### Extracted entries
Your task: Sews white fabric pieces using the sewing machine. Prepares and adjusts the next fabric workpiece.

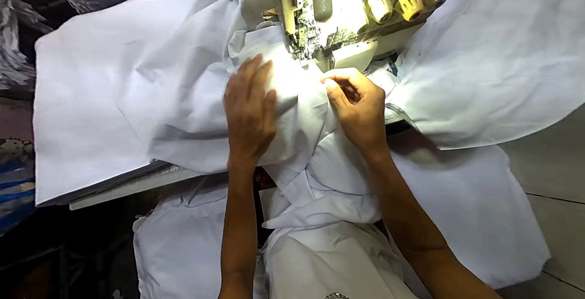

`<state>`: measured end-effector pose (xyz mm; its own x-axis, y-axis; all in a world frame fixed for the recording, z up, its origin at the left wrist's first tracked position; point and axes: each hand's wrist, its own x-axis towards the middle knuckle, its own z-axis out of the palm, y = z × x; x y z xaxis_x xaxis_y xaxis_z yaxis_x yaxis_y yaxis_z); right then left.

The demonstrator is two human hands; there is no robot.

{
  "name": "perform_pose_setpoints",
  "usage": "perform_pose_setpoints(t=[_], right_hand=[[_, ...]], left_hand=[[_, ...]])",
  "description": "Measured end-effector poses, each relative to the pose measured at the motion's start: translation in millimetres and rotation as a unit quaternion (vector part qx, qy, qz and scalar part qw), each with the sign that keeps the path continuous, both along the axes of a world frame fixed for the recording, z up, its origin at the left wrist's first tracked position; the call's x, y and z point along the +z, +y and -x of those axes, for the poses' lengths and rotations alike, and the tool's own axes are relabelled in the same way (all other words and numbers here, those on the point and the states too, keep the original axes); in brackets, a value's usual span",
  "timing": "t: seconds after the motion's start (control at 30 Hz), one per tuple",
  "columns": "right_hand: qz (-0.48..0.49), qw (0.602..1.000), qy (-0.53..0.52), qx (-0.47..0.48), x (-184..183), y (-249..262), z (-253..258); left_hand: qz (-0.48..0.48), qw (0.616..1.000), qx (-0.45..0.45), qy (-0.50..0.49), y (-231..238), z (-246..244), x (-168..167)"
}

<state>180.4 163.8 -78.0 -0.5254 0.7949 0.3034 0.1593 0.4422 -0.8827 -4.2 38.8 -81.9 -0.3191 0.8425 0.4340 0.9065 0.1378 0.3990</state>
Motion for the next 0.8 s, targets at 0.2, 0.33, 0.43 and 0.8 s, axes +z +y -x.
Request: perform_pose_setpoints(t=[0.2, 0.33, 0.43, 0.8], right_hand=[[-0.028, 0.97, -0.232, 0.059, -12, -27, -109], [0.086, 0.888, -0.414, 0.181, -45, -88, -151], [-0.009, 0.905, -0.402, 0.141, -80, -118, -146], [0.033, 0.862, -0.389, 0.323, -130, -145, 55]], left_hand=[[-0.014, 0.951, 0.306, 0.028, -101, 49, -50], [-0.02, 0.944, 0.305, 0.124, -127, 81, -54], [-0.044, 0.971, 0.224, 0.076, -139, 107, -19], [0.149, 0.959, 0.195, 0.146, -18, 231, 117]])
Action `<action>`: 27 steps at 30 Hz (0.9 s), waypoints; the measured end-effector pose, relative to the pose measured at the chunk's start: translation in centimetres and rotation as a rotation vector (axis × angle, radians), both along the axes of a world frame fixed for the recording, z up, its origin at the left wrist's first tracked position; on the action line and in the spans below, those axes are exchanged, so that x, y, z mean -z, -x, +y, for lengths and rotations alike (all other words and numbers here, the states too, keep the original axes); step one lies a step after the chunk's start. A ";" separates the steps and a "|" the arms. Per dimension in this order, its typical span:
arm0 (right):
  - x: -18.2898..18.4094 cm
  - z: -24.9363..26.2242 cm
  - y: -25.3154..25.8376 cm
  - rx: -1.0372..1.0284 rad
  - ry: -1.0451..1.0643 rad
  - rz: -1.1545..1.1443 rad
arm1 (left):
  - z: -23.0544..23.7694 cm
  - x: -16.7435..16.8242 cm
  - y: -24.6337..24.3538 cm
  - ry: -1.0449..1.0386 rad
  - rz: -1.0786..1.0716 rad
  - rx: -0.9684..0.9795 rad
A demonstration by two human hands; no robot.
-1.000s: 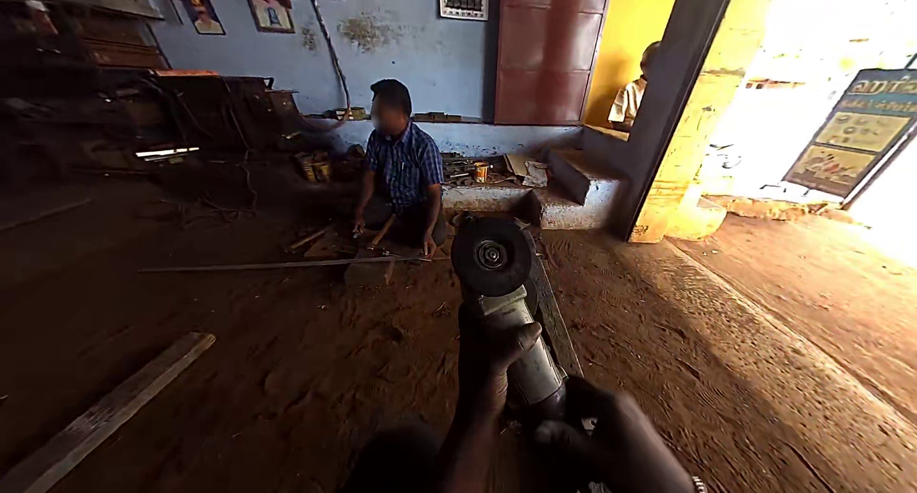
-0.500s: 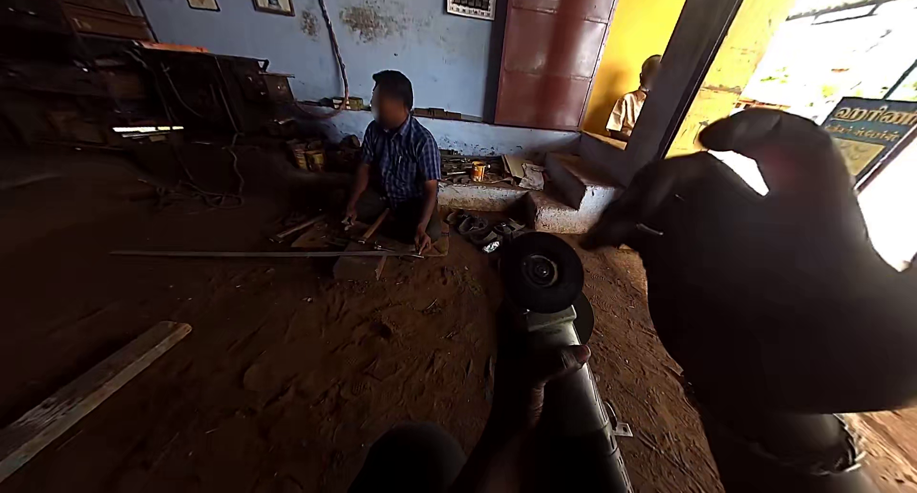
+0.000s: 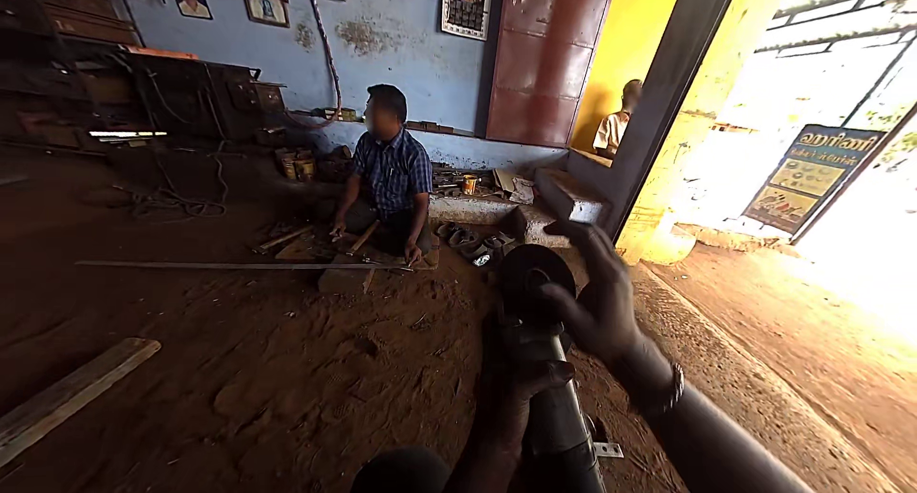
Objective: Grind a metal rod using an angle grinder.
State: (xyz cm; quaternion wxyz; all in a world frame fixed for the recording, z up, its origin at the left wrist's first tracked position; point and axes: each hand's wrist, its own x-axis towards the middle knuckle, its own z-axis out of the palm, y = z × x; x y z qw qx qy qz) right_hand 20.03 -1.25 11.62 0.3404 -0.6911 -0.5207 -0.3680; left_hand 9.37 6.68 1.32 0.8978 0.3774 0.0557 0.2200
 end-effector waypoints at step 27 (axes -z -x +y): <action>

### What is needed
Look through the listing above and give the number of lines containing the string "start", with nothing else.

### Output of the task
3